Saved entries
+++

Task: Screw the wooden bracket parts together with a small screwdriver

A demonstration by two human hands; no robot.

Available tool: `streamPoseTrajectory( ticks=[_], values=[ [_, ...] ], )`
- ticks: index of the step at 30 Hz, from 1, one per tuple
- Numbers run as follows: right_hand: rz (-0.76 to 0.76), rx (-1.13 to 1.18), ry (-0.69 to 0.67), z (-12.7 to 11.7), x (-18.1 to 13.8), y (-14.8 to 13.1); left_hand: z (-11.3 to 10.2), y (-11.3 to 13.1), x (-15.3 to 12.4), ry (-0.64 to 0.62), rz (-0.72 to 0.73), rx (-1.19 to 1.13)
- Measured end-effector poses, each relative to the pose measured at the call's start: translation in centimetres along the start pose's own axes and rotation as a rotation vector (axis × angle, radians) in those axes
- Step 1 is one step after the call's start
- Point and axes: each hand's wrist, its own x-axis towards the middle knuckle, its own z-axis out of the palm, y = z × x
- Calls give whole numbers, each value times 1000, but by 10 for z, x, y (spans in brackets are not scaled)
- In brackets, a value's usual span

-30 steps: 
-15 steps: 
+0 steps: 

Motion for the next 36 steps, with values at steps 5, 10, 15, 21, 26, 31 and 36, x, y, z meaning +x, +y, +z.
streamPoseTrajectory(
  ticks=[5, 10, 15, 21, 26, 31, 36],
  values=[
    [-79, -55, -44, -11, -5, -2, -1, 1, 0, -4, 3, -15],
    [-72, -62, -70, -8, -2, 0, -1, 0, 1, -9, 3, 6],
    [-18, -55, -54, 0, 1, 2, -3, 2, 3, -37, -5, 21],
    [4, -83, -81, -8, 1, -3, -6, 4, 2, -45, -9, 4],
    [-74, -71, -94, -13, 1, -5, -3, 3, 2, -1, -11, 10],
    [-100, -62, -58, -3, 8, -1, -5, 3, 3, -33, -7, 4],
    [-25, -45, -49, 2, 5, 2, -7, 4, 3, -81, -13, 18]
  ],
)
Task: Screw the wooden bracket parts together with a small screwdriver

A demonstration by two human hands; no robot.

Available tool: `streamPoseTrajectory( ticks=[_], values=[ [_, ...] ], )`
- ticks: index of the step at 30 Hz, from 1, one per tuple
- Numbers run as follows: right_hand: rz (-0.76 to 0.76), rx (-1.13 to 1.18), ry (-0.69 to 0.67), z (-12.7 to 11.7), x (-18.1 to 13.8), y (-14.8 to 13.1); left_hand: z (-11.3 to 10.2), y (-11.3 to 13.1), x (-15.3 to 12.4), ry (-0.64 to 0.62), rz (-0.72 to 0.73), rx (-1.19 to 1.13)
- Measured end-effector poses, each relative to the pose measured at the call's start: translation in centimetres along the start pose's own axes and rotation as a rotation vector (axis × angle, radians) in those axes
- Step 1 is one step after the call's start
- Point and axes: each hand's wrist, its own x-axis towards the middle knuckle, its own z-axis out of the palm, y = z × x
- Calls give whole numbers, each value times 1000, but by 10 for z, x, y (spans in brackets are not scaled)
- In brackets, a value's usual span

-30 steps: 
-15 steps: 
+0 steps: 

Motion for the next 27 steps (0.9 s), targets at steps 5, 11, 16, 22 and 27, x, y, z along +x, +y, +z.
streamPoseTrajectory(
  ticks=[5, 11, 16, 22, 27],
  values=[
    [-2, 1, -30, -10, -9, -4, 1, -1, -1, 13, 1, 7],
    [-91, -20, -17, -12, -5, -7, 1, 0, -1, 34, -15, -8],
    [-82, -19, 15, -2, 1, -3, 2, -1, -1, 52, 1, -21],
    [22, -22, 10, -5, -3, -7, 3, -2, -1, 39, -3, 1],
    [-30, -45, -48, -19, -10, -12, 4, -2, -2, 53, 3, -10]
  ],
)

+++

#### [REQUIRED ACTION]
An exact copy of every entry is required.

#### [WRITTEN SOLUTION]
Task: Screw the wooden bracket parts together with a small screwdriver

A demonstration by two human hands; no robot.

Available tool: `streamPoseTrajectory( ticks=[_], values=[ [_, ...] ], )`
- ticks: index of the step at 30 Hz, from 1, one per tuple
- Numbers run as follows: right_hand: rz (-0.76 to 0.76), rx (-1.13 to 1.18), ry (-0.69 to 0.67), z (-12.7 to 11.7), x (-18.1 to 13.8), y (-14.8 to 13.1); left_hand: z (-11.3 to 10.2), y (-11.3 to 13.1), x (-15.3 to 12.4), ry (-0.64 to 0.62), rz (-0.72 to 0.73), rx (-1.19 to 1.13)
- Measured end-effector poses, each relative to the pose measured at the call's start: translation in centimetres along the start pose's own axes and rotation as a rotation vector (axis × angle, radians) in those axes
- Step 1 is one step after the call's start
- Point and axes: each hand's wrist, its own x-axis towards the middle knuckle, its own z-axis out of the palm, y = z × x
- Calls give whole numbers, each value times 1000, but by 10 for z, x, y (spans in brackets are not scaled)
- In brackets, a value's usual span

-30 steps: 
-15 steps: 
+0 steps: 

Motion for the next 36 steps, with values at steps 5, 10, 15, 21, 26, 31 and 36, x, y, z meaning +x, +y, +z.
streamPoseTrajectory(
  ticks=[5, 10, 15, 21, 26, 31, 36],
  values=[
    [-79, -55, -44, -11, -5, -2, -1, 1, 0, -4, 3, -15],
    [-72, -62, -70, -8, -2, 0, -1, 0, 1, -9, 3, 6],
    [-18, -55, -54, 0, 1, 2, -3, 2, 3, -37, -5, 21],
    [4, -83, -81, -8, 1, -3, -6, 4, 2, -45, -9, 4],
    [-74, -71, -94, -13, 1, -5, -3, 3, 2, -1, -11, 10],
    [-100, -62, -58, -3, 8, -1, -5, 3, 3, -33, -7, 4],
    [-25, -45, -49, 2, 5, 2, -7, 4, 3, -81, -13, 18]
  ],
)
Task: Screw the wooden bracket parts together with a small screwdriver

A demonstration by two human hands; no robot.

Available tool: `streamPoseTrajectory( ticks=[_], values=[ [_, ...] ], )`
- ticks: index of the step at 30 Hz, from 1, one per tuple
- Numbers run as follows: right_hand: rz (-0.76 to 0.76), rx (-1.13 to 1.18), ry (-0.69 to 0.67), z (-12.7 to 11.7), x (-18.1 to 13.8), y (-14.8 to 13.1); left_hand: z (-11.3 to 10.2), y (-11.3 to 13.1), x (-15.3 to 12.4), ry (-0.64 to 0.62), rz (-0.72 to 0.73), rx (-1.19 to 1.13)
- Measured end-effector poses, each relative to the pose measured at the call's start: translation in centimetres along the start pose's own axes and rotation as a rotation vector (axis × angle, radians) in those axes
- Step 1 is one step after the call's start
- Point and axes: each hand's wrist, its own x-axis towards the middle knuckle, its own z-axis out of the palm, y = z × x
- Calls give whole numbers, each value times 1000, but by 10 for z, x, y (spans in brackets are not scaled)
- In brackets, a value's usual span

-30 steps: 
-15 steps: 
+0 steps: 

Motion for the next 27 steps (0.9 s), targets at steps 5, 11, 16, 22 and 27, x, y, z along +x, +y, +z.
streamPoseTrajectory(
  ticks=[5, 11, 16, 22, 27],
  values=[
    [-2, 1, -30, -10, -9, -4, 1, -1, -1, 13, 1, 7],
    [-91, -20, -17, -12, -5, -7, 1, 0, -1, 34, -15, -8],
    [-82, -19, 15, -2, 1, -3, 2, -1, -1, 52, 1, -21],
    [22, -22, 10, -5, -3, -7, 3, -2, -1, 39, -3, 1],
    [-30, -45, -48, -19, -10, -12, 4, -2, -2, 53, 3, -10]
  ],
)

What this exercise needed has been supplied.